*What to do*. Exactly the lines below from the one with "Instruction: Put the" up to and including the one with "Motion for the" make up the answer, with nothing else added.

(Dataset items)

--

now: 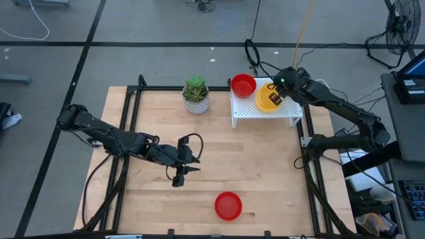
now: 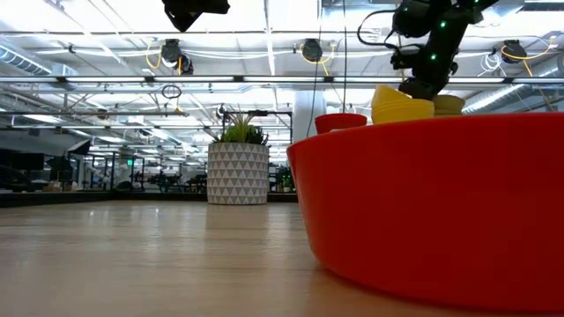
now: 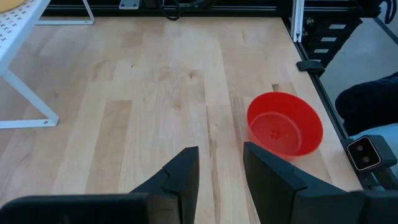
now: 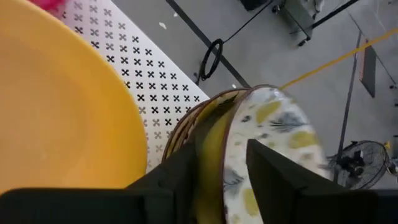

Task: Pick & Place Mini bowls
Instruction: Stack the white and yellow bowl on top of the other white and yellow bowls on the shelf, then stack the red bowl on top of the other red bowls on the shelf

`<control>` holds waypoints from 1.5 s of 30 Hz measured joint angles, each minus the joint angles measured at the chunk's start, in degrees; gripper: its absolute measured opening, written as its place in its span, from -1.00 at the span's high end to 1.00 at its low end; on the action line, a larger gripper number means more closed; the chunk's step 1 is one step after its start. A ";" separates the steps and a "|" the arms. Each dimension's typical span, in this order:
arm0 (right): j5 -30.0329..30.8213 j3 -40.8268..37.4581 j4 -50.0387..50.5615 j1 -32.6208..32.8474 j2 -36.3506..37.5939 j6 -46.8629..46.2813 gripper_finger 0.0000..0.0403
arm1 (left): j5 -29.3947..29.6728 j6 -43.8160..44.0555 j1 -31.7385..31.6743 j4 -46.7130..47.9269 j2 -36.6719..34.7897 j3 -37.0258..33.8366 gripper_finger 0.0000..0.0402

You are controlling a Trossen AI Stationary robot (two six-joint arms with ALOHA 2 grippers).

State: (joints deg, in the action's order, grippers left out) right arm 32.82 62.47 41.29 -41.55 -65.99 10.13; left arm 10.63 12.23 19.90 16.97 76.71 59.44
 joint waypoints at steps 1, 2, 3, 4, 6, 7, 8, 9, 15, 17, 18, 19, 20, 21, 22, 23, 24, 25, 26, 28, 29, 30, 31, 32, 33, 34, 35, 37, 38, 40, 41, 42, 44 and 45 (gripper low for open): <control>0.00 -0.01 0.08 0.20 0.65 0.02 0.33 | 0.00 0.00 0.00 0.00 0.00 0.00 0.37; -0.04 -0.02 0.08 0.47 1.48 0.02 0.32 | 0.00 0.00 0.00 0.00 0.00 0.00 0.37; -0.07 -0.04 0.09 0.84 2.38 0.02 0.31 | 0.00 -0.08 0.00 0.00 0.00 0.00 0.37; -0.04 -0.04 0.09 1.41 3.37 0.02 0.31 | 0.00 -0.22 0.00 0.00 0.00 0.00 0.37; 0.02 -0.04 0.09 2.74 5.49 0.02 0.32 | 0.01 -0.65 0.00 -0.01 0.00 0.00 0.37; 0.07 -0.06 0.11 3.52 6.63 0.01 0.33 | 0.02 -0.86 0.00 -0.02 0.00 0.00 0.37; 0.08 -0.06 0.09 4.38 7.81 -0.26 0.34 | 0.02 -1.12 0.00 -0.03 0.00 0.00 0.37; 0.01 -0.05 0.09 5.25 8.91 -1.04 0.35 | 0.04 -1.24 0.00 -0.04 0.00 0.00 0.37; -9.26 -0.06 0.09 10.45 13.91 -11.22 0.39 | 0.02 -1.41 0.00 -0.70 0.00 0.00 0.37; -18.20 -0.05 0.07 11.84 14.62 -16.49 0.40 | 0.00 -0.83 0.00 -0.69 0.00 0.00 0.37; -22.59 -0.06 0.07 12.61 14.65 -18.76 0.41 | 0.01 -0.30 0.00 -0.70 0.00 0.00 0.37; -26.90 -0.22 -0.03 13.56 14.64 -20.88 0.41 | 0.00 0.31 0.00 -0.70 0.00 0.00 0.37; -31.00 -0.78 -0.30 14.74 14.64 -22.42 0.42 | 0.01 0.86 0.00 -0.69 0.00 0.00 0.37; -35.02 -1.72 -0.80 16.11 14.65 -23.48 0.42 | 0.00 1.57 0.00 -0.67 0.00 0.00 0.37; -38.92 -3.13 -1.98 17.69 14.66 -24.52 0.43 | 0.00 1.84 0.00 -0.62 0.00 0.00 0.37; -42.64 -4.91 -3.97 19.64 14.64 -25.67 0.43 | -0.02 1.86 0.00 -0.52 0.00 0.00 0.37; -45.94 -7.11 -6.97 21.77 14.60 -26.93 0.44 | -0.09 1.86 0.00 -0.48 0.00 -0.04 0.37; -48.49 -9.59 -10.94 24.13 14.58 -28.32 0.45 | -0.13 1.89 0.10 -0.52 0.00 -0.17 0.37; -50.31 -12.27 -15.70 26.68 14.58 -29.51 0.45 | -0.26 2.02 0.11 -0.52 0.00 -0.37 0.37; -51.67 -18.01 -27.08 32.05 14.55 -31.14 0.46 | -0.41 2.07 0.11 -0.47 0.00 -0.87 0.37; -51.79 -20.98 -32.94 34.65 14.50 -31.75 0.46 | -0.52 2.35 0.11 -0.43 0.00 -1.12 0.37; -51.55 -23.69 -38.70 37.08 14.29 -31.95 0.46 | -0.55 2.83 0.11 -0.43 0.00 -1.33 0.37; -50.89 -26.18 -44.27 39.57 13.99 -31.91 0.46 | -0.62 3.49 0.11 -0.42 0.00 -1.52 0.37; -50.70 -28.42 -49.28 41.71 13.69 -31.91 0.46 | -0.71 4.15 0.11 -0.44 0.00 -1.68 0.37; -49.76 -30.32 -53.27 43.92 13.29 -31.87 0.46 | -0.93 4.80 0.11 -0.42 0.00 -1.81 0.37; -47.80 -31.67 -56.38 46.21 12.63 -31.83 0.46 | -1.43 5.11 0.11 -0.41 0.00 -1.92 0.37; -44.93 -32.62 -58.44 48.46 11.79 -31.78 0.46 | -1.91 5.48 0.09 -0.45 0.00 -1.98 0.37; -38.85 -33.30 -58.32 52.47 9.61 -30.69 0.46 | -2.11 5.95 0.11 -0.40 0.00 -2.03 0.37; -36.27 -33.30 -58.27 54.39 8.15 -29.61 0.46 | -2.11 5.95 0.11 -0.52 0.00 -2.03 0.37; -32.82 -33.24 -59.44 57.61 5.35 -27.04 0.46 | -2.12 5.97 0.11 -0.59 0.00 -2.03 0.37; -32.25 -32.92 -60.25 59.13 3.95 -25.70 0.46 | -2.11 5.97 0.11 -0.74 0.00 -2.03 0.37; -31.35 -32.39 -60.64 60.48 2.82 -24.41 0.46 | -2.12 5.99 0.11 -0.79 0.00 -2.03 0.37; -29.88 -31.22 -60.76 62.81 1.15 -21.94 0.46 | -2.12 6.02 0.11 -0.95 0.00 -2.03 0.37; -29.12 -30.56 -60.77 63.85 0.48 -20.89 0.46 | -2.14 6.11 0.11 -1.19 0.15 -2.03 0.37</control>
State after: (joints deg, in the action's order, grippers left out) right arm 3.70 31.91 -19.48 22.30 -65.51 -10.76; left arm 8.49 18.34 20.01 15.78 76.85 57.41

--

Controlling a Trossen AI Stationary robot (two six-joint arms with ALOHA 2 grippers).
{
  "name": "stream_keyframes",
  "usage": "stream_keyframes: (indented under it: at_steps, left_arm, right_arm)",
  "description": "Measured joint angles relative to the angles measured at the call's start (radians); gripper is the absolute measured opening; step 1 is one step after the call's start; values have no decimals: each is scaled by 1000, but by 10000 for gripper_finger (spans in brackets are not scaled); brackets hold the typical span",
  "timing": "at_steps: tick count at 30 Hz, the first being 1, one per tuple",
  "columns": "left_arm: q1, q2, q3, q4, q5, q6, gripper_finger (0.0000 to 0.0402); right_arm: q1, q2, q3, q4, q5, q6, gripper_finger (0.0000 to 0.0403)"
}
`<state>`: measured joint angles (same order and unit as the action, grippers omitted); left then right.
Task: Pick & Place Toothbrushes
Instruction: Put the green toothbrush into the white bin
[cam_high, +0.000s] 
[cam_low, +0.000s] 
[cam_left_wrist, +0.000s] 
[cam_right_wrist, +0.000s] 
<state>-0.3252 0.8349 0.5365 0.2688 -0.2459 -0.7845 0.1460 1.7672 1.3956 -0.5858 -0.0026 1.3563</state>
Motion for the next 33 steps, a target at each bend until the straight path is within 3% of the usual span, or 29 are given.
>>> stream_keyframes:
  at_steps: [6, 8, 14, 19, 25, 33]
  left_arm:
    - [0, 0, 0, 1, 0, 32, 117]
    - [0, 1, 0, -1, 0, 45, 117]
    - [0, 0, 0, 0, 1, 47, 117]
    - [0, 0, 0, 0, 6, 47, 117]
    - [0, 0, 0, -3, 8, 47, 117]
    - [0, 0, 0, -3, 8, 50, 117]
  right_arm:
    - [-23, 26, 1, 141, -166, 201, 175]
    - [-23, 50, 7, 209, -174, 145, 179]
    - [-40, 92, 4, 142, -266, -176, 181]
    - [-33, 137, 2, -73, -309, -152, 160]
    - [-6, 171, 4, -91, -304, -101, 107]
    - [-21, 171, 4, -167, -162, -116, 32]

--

*Output*.
Instruction: Put the green toothbrush into the white bin
[cam_high, +0.000s] 
[cam_low, +0.000s] 
[cam_left_wrist, +0.000s] 
[cam_right_wrist, +0.000s] 
<state>-0.3252 0.8349 0.5365 0.2688 -0.2459 -0.7845 0.1460 1.7672 1.3956 -0.5858 -0.0026 1.3563</state>
Motion for the next 33 steps, a target at each bend until the straight path is within 3% of the usual span, or 29 are given.

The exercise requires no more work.